> _Action item_:
When you reach the line that contains "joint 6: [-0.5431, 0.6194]" in the data below, copy it and every line after it exactly, adding nothing.

====================

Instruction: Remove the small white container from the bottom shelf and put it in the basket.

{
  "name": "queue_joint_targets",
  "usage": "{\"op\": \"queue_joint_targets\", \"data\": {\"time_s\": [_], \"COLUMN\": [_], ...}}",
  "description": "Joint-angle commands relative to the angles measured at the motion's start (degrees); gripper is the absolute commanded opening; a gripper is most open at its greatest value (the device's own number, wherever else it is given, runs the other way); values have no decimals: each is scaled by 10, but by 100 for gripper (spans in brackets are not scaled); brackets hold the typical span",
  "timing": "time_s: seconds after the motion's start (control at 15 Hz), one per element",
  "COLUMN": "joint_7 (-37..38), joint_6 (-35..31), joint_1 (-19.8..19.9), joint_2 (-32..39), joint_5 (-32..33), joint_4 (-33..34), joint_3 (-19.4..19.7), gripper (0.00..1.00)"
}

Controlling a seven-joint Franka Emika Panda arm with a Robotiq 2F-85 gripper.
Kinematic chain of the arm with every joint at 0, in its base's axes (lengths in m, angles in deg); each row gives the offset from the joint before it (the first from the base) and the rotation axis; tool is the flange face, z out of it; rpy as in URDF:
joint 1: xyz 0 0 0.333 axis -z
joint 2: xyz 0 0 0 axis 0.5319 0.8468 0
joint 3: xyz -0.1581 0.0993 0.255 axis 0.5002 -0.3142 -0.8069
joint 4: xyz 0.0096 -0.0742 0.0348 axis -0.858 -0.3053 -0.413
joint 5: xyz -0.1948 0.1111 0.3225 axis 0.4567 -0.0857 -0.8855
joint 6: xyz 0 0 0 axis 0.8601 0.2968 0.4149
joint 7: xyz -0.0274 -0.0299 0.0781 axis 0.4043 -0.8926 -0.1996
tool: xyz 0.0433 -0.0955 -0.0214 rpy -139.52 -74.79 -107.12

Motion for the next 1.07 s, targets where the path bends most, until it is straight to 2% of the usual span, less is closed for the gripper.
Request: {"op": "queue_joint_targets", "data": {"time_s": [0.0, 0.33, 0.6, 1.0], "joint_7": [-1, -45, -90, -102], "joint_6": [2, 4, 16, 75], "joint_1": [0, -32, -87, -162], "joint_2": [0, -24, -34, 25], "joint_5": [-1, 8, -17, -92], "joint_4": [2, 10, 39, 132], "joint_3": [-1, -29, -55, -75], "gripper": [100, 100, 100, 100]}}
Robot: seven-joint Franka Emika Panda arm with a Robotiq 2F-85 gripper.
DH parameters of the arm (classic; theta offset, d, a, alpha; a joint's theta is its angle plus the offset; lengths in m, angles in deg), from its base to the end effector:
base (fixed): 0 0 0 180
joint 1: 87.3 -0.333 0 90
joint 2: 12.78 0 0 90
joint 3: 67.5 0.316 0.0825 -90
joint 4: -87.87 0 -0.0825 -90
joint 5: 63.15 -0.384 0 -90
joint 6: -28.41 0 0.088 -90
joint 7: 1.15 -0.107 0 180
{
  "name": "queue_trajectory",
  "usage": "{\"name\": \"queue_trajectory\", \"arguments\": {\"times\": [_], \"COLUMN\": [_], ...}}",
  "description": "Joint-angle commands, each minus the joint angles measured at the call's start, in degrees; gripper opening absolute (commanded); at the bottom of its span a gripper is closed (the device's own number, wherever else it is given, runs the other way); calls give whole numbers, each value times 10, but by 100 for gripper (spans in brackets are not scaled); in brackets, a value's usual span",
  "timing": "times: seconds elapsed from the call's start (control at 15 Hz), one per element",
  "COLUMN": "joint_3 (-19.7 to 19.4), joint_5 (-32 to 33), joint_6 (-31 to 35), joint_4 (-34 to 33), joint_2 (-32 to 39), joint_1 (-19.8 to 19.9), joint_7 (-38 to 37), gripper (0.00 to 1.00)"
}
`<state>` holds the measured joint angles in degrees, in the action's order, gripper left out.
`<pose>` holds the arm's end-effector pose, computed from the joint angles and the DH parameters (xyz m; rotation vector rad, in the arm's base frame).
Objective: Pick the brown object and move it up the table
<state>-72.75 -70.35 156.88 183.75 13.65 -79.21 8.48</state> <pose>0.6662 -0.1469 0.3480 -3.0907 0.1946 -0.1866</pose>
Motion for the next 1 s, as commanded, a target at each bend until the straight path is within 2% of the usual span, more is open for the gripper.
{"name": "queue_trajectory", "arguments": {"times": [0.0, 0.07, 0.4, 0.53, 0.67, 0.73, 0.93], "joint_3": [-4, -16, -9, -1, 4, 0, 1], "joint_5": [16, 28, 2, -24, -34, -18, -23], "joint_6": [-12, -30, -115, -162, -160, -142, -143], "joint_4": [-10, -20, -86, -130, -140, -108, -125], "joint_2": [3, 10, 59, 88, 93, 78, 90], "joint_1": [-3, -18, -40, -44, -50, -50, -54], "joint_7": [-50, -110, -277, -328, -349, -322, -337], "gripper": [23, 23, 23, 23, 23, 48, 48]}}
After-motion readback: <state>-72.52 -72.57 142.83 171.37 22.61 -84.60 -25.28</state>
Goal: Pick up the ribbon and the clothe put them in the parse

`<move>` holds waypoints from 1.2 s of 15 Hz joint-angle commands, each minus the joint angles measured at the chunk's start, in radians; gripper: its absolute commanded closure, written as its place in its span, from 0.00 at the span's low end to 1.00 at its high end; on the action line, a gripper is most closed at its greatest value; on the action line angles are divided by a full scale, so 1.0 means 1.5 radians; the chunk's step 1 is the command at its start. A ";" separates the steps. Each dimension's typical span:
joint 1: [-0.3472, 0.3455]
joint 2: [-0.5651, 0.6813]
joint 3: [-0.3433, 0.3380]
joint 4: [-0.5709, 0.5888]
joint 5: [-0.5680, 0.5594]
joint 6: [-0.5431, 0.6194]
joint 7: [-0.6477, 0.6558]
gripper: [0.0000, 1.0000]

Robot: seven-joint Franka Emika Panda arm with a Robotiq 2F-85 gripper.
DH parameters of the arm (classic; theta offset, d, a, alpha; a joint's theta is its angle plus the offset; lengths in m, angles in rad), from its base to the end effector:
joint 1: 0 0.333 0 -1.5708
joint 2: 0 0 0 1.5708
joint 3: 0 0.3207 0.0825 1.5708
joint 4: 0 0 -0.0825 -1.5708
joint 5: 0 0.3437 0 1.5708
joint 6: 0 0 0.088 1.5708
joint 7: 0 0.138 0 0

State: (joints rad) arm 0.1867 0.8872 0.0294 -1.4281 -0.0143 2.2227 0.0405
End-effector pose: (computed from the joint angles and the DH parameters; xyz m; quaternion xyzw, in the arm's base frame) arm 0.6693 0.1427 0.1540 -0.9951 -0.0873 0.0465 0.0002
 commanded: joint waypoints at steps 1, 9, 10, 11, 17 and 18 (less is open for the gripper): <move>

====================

> _Written reply_:
joint 6: [-0.5431, 0.6194]
joint 7: [-0.6477, 0.6558]
gripper: [0.0000, 1.0000]

Robot: seven-joint Franka Emika Panda arm with a Robotiq 2F-85 gripper.
DH parameters of the arm (classic; theta offset, d, a, alpha; a joint's theta is its angle plus the offset; lengths in m, angles in rad), from its base to the end effector:
joint 1: 0 0.333 0 -1.5708
joint 2: 0 0 0 1.5708
joint 3: 0 0.3207 0.0825 1.5708
joint 4: 0 0 -0.0825 -1.5708
joint 5: 0 0.3437 0 1.5708
joint 6: 0 0 0.088 1.5708
joint 7: 0 0.138 0 0

State: (joints rad) arm 0.1867 0.8872 0.0294 -1.4281 -0.0143 2.2227 0.0405
End-effector pose: (computed from the joint angles and the DH parameters; xyz m; quaternion xyzw, in the arm's base frame) arm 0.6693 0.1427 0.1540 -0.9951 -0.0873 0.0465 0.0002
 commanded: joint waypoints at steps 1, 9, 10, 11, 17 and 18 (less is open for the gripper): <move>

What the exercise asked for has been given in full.